Required action =
Beneath this instruction is a listing. Transcribe from it only the stretch from the line with "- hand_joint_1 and" through the line with "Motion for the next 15", both end lines included, exactly as written.

Given data =
=======

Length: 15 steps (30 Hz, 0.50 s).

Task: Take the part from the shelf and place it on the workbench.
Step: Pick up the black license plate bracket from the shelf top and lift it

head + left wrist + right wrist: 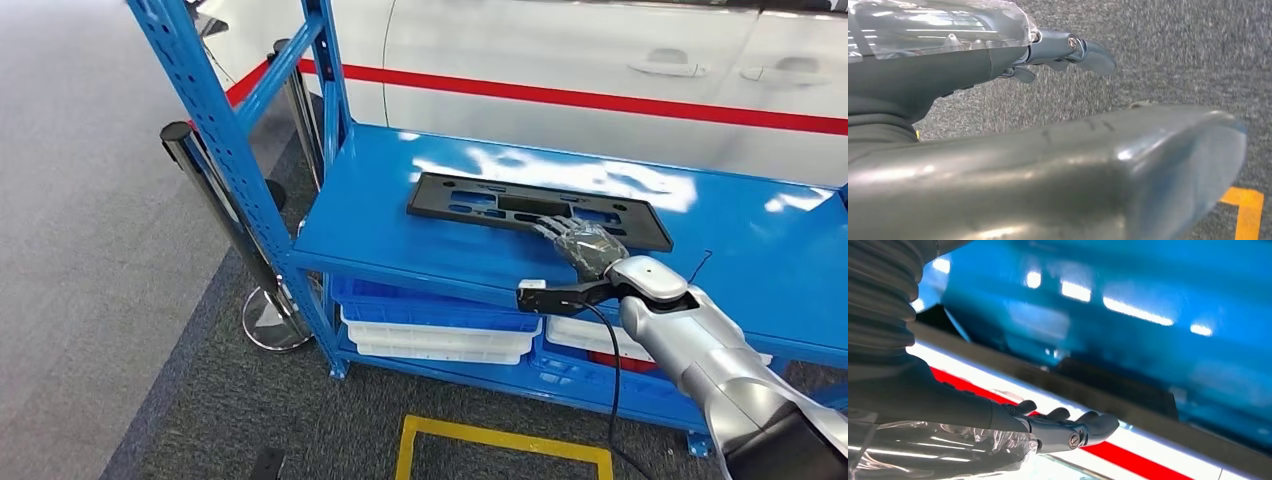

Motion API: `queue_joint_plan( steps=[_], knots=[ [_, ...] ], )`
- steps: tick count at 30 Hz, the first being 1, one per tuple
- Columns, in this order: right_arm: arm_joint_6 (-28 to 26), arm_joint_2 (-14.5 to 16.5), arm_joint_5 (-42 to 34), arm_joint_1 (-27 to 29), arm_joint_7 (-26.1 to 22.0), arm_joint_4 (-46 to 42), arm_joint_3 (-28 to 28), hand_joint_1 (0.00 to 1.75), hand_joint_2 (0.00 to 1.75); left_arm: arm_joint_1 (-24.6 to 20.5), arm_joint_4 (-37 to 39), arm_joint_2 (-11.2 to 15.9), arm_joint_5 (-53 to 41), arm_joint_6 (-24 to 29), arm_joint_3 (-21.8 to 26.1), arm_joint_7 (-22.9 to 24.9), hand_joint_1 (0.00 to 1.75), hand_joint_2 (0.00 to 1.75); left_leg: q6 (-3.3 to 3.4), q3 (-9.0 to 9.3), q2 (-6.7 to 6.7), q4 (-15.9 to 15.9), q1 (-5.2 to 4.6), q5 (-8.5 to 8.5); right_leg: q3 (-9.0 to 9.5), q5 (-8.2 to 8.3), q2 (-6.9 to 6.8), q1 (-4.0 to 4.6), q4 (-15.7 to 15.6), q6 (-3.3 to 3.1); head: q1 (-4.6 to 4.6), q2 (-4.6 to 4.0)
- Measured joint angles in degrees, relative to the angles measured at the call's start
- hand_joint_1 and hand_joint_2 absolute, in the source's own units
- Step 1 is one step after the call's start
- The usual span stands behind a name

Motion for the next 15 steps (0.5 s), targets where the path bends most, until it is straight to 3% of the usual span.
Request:
queue_joint_plan(
  steps=[2,4,5,6,7,9,10,13,15],
  knots=[
    [0.07,-0.36,-0.15,-0.14,-0.03,-0.04,0.07,0.0,1.75,0.46,0.04,0.21,-0.05,-0.18,0.0,-0.17,0.0,0.0,0.32,0.76,0.12,-0.35,0.1,0.29,-2.05,-2.75,-0.17,-0.04,3.8,0.15,0.01,-0.01],
    [-0.07,-0.63,-0.21,-0.17,-0.13,-0.04,0.17,0.0,1.75,0.8,0.14,0.35,-0.14,-0.34,-0.01,-0.23,0.0,0.0,0.4,0.83,0.14,-0.21,0.07,0.33,-5.55,-6.14,-0.2,-0.01,10.44,0.26,0.0,-0.01],
    [-0.26,-0.79,-0.29,-0.19,-0.17,-0.07,0.23,0.0,1.75,0.99,0.2,0.39,-0.16,-0.42,-0.01,-0.22,0.0,0.0,0.38,0.86,0.1,-0.1,0.07,0.25,-6.85,-6.85,-0.21,-0.03,12.77,0.29,0.01,-0.01],
    [-0.53,-0.96,-0.5,-0.35,-0.2,-0.22,0.28,0.0,1.75,1.19,0.25,0.4,-0.19,-0.48,-0.01,-0.21,0.0,0.0,0.3,0.93,0.04,0.04,0.09,0.09,-7.3,-6.44,-0.23,-0.08,13.22,0.32,0.01,0.0],
    [-0.76,-1.16,-0.81,-0.73,-0.2,-0.53,0.31,0.0,1.75,1.36,0.27,0.42,-0.22,-0.58,-0.01,-0.21,0.0,0.0,0.16,1.06,-0.03,0.23,0.12,-0.17,-6.67,-4.86,-0.25,-0.13,11.43,0.38,0.01,0.0],
    [-0.96,-1.7,-1.55,-2.05,-0.15,-1.65,0.32,0.0,1.75,1.53,0.29,0.44,-0.35,-0.81,-0.02,-0.23,0.0,0.0,-0.34,1.33,-0.09,0.73,0.13,-0.97,-3.74,-0.85,-0.26,-0.14,4.37,0.39,0.01,-0.01],
    [-0.92,-1.97,-1.8,-2.86,-0.08,-2.28,0.32,0.0,1.75,1.48,0.31,0.47,-0.49,-0.88,-0.02,-0.23,0.0,0.0,-0.67,1.26,-0.08,1.06,0.1,-1.37,-2.61,-0.04,-0.24,0.04,1.41,0.12,0.01,-0.01],
    [-0.54,-2.45,-2.17,-4.25,0.5,-4.13,0.38,0.0,1.75,1.36,0.36,0.62,-1.01,-0.93,-0.04,-0.11,0.0,0.0,-1.54,0.99,-0.08,1.65,0.02,-2.19,-1.86,-0.11,-0.19,0.49,-0.81,-1.5,0.01,0.01],
    [-0.41,-2.66,-2.29,-4.57,1.01,-5.09,0.43,0.0,1.75,1.45,0.39,0.75,-1.07,-0.97,-0.04,0.02,0.0,0.0,-1.53,1.2,-0.11,1.54,0.02,-2.38,-1.66,0.15,-0.14,0.51,-0.81,-1.82,0.0,0.01]
  ],
)
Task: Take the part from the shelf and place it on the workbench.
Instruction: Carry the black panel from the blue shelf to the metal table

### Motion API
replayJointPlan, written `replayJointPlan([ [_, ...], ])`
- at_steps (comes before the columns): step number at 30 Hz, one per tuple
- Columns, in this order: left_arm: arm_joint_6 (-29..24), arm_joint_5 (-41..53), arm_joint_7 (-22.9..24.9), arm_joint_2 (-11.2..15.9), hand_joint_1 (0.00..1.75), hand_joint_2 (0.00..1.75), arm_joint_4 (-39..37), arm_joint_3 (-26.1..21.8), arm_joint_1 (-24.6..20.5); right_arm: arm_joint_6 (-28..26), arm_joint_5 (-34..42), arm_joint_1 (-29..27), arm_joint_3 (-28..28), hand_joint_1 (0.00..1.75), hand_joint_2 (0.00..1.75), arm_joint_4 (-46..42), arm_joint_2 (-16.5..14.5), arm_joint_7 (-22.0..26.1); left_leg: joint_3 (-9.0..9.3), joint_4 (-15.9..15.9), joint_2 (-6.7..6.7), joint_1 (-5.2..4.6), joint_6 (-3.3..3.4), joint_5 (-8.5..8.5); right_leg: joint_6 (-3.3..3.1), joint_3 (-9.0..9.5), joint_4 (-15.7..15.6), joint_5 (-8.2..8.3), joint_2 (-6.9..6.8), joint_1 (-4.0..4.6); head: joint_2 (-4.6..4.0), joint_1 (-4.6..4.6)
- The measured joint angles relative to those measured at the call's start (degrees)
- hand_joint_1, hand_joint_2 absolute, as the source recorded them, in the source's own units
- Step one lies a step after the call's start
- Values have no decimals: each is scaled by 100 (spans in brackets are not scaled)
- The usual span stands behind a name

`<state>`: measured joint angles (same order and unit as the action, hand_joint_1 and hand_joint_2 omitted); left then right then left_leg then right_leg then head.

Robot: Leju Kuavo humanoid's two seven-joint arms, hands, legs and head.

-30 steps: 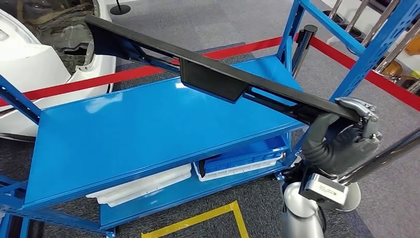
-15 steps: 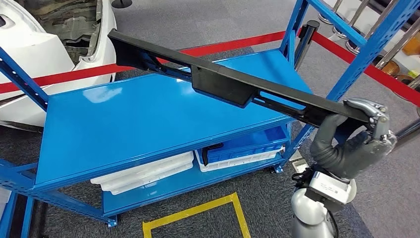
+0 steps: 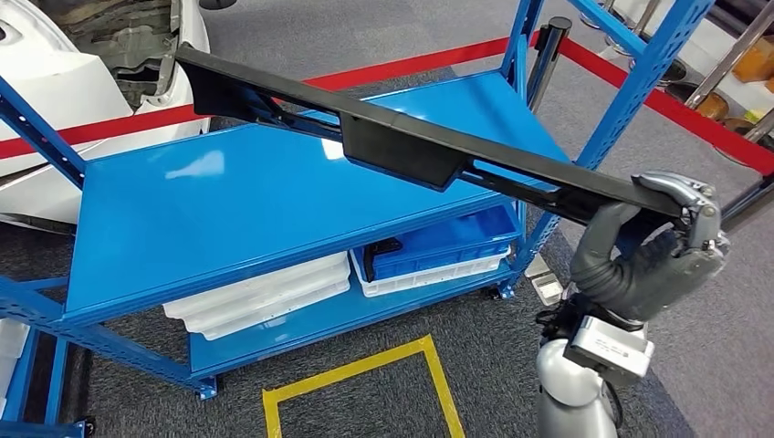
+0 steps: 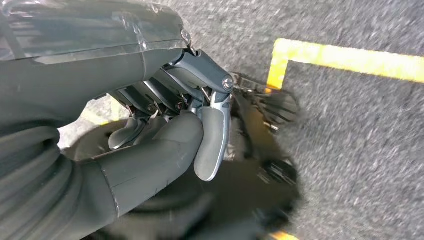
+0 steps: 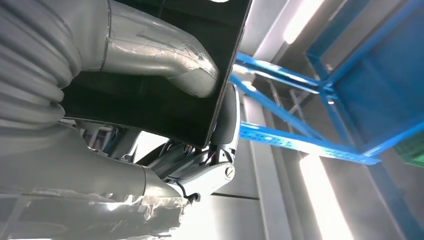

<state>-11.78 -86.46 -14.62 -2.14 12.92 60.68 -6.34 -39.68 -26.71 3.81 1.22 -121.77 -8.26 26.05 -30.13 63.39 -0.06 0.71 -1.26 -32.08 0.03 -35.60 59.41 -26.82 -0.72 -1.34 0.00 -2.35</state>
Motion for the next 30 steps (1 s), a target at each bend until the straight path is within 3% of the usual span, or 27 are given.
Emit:
replayJointPlan([
  [2, 21, -22, -98, -21, 175, 175, -1, -3, 0, 1, 44, 41, 10, 175, 175, 16, 8, 38, 187, -410, -32, -32, 26, 2, 76, -65, 30, 75, -3, 2, 0, 1],
  [4, 38, -39, -146, -33, 175, 175, -1, -5, 11, 1, 64, 56, 14, 175, 175, 31, 13, 50, 173, -474, -42, -47, 93, 39, 169, -94, 21, 158, -3, -4, 0, -4],
  [5, 43, -43, -158, -40, 175, 175, -1, -8, 13, 1, 72, 61, 16, 175, 175, 39, 17, 52, 147, -488, -31, -45, 142, 77, 208, -119, 54, 120, 1, -8, 0, -8],
  [6, 49, -44, -163, -48, 175, 175, -1, -10, 13, 1, 77, 65, 19, 175, 175, 48, 21, 53, 113, -501, -18, -40, 194, 116, 232, -161, 166, -5, 4, -11, 0, -29],
  [8, 57, -43, -165, -64, 175, 175, -1, -15, 7, -1, 85, 74, 22, 175, 175, 64, 27, 57, 9, -499, 10, -58, 298, 193, 243, -321, 719, -484, 10, -6, 0, -88],
  [10, 59, -35, -151, -78, 175, 175, -1, -16, 4, -2, 75, 77, 24, 175, 175, 76, 28, 58, -118, -462, 25, -109, 363, 261, 225, -471, 1418, -876, 14, 15, 0, -135],
  [11, 59, -26, -139, -84, 175, 175, -1, -16, 3, -2, 61, 77, 25, 175, 175, 80, 28, 51, -185, -435, 29, -141, 383, 292, 200, -458, 1601, -914, 19, 35, 0, -144],
  [12, 59, -14, -128, -90, 175, 175, -1, -16, 4, -2, 41, 77, 25, 175, 175, 82, 28, 37, -247, -409, 32, -175, 398, 320, 159, -356, 1581, -837, 24, 59, 0, -154],
  [13, 60, -3, -121, -96, 175, 175, -1, -16, 4, -2, 19, 76, 25, 175, 175, 84, 28, 17, -301, -386, 32, -210, 410, 346, 100, -165, 1365, -690, 31, 89, 0, -161],
  [15, 64, 10, -117, -114, 175, 175, -1, -16, 2, -2, -16, 76, 25, 175, 175, 83, 28, -20, -374, -363, 31, -265, 419, 398, -75, 338, 597, -475, 45, 163, 0, -157],
  [17, 72, 13, -112, -136, 175, 175, 1, -16, 2, -2, -33, 77, 25, 175, 175, 80, 28, -37, -423, -360, 38, -261, 382, 475, -197, 641, 33, -445, 50, 225, 0, -130],
  [20, 73, 16, -80, -158, 175, 175, -3, -16, 5, -2, -37, 79, 26, 175, 175, 77, 30, -61, -487, -383, 36, -221, 287, 574, -232, 649, -207, -296, 52, 239, 0, -132],
  [22, 70, 18, -61, -159, 175, 175, -8, -16, 2, -2, -30, 78, 29, 175, 175, 75, 32, -100, -582, -168, 6, -215, 211, 288, -238, 597, -363, -151, 38, 174, 0, -126],
  [24, 72, 20, -51, -158, 175, 175, -9, -16, 4, -2, -17, 76, 33, 175, 175, 73, 37, -131, -719, 404, -8, -146, 106, -242, -221, 466, -379, -56, 19, 123, 0, -87],
  [25, 74, 20, -47, -158, 175, 175, -9, -16, 7, -2, -11, 76, 33, 175, 175, 73, 40, -136, -761, 723, -8, -99, 53, -413, -201, 381, -346, -17, 7, 101, 0, -67],
  [26, 76, 21, -43, -158, 175, 175, -9, -16, 10, -2, -9, 75, 33, 175, 175, 73, 45, -138, -753, 948, -7, -52, 0, -446, -173, 293, -299, 19, -6, 75, 0, -55],
  [28, 80, 28, -48, -157, 175, 175, -9, -16, 9, -2, -12, 71, 33, 175, 175, 73, 54, -141, -538, 938, -5, 42, -113, -178, -104, 89, -172, 81, -29, 3, 0, -36],
  [29, 84, 35, -55, -156, 175, 175, -9, -16, 6, -2, -15, 68, 33, 175, 175, 71, 57, -149, -322, 678, -7, 93, -178, -22, -66, -21, -89, 107, -35, -35, 0, -30],
  [30, 88, 44, -63, -155, 175, 175, -9, -16, 2, -2, -18, 63, 33, 175, 175, 64, 61, -158, -80, 320, -14, 114, -240, 24, -23, -128, 1, 132, -33, -62, 0, -14],
])
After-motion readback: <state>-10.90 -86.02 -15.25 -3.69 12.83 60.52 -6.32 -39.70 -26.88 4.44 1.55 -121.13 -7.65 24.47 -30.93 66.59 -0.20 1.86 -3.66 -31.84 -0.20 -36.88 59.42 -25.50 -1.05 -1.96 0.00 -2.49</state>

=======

Final answer =
- hand_joint_1 and hand_joint_2 absolute, in the source's own units
- Step 1 is one step after the call's start
- The usual span stands behind a name

Motion for the next 15 steps (0.5 s), targets where the path bends most, until it is straight to 3% of the usual span.

Nothing remains to be added to the answer.